Altlandrat Hansjörg Christmann (CSU), der fast 35 Jahre den Landkreis führte und seit mehr als 40 Jahren kommunalpolitisch präsent ist, findet keine eindeutige Antwort. Auf Inhalte der AfD zu verweisen, erübrige sich, weil keine vorhanden seien. Eher bediene die Partei die Ängste von Menschen mittels einfacher Slogans. "Diese Ängste", sagt Christmann, "sind in einem viel größerem Maße vorhanden", als er selbst für möglich gehalten habe. Denn die "Rahmenbedingungen", die im Landkreis gelten, "können es nicht sein." Damit meint er die wirtschaftlichen Daten und die soziale Lage der Mehrheit der Bevölkerung. Er vermutet, dass es "die Angst vor dem Wandel" sei, "vor Dingen, die fremd sind". Womöglich sei die Wahl der AfD auch eine Reaktion auf die Globalisierung und die damit verbundenen Unsicherheiten. Aber mehr als spekulieren, kann Christmann einen Tag danach nicht. Allerdings wirft er den Medien, vor allem den Fernsehsendern, vor, die AfD mit einem Übermaß an Aufmerksamkeit "hofiert" zu haben. In dem Punkt müsse er dem CSU-Spitzenkandidaten Herrmann Recht geben, sagt Christmann.
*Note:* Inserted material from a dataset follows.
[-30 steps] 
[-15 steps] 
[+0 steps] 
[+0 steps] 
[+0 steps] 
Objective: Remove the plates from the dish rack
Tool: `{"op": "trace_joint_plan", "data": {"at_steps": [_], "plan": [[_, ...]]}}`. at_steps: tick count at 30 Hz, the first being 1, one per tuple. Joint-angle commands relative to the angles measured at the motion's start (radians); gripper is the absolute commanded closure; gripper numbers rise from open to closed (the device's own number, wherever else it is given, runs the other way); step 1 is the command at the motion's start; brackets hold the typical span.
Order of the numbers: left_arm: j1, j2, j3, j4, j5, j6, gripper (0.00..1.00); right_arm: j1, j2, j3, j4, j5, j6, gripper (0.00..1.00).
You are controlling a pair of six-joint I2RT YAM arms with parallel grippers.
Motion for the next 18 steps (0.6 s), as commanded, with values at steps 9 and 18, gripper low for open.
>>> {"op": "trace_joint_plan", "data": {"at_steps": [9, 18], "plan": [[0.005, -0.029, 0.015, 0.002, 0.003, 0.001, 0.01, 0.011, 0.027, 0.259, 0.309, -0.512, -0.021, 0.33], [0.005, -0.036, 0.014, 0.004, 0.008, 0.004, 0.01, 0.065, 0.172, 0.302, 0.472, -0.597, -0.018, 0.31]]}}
Er wünscht sich jetzt Koalitionsverhandlungen, die dem Ernst der Lage begegnen und keinen "Politpoker" inszenieren. "Denn wir werden die Probleme mit Radikalität nicht lösen." Mit Problemen meint Christmann, den Versuch, die AfD zurückzudrängen. In der Vergangenheit hat die ehemalige CSU-Landesgruppenchefin in Berlin und Dachauer Wahlkreisabgeordnete Gerda Hasselfeldt als enge Beraterin der Bundeskanzlerin den Ausgleich zwischen CDU und CSU gerade in der Flüchtlingspolitik versucht.

Auf die Frage, ob Hasselfeldt, die nicht mehr zu den Wahlen antrat, als politisch gescheitert betrachtet werden muss, sagt Christmann: "In den Koalitionsverhandlungen wird eine Hasselfeldt dringend gebraucht." Soll sie also den Rückzug vom Rückzug von der Politik wagen? "Nein", sagt Christmann. "Den Schritt will ich ihr nicht zumuten. Aber ihr vernunftsbezogenes Gedankengut darf nicht verloren gehen."